El éxito del número de Dumbo llama la atención del dueño del parque de atracciones más importante del país, el señor Vandevere (Michael Keaton), que decide hacerle una oferta a Medici para quedarse con el circo. Si en el clásico de Disney la crítica social se encuadraba en el contexto de la lucha por los derechos civiles y la discriminación racial, ahora Burton apunta a la voracidad de las grandes corporaciones y de un sistema que no solo explota a los trabajadores sino que también destruye el medio ambiente y maltrata a los animales. También apunta a las fórmulas de opresión hacia la mujer, con los personajes de Milly, que tiene inquietudes científicas que no le dejan explorar, y el de Collete (Eva Green), trapecista y 'novia' de Vandevere, que asume los maltratos del magnate como forma de supervivencia, pero también de estatus.
Burton también recupera la reflexión en torno a los vínculos materno y paterno-filiales —tanto los hijos de Farrier como Dumbo buscan recuperar el vínculo afectivo con sus progenitores— y su preferencia por el mundo de las ilusiones —el espectáculo en general, el cine en particular en los últimos compases de la película— frente a una realidad que se presenta hostil para la mayoría de los protagonistas.

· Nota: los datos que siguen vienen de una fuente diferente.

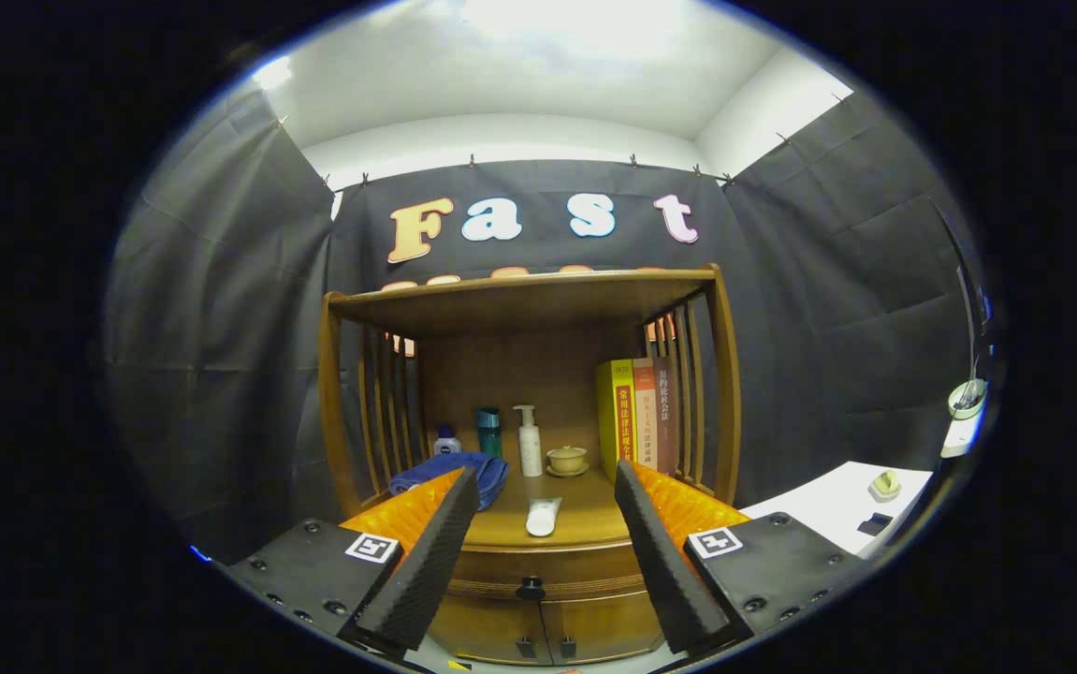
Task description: Pull open the drawer, take out the items inside it, and place them on the countertop above the cabinet.
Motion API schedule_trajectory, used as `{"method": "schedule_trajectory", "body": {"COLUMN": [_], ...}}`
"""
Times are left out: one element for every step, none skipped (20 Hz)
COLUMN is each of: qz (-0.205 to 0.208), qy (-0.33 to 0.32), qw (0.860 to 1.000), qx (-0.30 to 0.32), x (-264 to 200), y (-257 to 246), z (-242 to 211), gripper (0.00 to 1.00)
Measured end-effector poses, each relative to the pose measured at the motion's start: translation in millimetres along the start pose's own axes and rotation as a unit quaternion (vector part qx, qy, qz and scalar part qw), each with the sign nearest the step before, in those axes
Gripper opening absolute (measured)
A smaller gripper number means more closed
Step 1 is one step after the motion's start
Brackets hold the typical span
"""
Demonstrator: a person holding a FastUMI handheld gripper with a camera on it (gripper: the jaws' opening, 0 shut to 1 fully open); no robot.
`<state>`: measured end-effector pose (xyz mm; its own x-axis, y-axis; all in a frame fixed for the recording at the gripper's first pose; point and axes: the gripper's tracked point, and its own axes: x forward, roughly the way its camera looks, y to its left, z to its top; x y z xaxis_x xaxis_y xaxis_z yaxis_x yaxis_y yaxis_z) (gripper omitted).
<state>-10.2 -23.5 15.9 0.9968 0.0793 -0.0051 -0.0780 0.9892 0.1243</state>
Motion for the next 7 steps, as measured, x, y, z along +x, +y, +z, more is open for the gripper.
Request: {"method": "schedule_trajectory", "body": {"qz": [-0.003, -0.006, -0.01, -0.012, -0.012, -0.01, -0.008], "qy": [0.001, 0.003, 0.004, 0.005, 0.008, 0.01, 0.012], "qw": [1.0, 1.0, 1.0, 1.0, 1.0, 1.0, 1.0], "qx": [-0.002, -0.004, -0.005, -0.005, -0.006, -0.009, -0.012], "x": [0, 1, 2, 3, 2, 3, 4], "y": [-3, -6, -8, -7, -4, -2, 0], "z": [-1, -3, -5, -7, -10, -13, -15], "gripper": [0.97, 0.97, 0.97, 0.97, 0.97, 0.97, 0.97]}}
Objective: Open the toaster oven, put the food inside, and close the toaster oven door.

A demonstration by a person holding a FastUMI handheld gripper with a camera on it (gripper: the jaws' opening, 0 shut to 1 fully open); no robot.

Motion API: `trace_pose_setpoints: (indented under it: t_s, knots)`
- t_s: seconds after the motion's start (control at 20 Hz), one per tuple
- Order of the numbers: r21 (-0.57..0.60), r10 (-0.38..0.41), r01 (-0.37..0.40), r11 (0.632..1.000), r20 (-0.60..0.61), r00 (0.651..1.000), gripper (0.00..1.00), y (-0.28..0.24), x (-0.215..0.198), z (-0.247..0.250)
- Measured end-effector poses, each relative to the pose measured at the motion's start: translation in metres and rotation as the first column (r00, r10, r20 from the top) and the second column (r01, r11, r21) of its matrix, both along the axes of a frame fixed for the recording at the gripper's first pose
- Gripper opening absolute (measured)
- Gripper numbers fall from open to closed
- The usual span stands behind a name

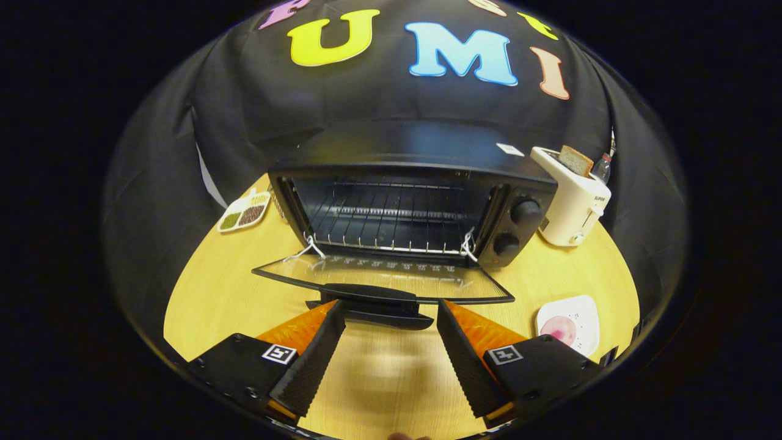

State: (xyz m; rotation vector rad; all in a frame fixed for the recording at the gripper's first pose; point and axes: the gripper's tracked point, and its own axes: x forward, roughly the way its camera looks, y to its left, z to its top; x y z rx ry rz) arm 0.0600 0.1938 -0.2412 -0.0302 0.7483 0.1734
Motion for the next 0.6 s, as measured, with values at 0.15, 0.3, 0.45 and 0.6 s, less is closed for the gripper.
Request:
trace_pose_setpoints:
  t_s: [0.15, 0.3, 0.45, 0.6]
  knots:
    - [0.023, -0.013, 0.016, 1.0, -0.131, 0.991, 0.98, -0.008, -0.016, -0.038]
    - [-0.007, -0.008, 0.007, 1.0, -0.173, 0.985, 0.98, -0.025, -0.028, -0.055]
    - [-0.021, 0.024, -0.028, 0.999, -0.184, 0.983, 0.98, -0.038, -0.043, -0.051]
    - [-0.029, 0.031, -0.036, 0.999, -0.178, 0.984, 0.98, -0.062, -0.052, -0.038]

Salvo para el villano Vandevere, a quien Keaton dota de una dimensión más cercana al cómic o a la animación clásica, que al melodrama contemporáneo. 'Dumbo' es, sin duda, una película cándida, una adaptación deslavazada sin demasiado que contar escondida en un envoltorio formal 'cuqui'.
'Old news no news', que dicen los ingleses. No es novedad que Tim Burton lleve casi una década dirigiendo, si no con desgana, sin la lánguida mordacidad que convirtió en su firma. ¡La muerte puede ser festiva!, venía a decir. ¡El mundo es de los marginados! Siempre con cierta mirada naíf, pero con un sentido del humor macabro que lo convirtió en uno de los directores de culto de la juventud noventera. De aquel cineasta apenas queda la mirada naíf. Lo demás se ha convertido en un discurso nostálgico y edulcorado y una ejecución apática. Su tándem con Disney —otra vez— ha sido el clavo que ha apuntalado el ataúd de su identidad como cineasta.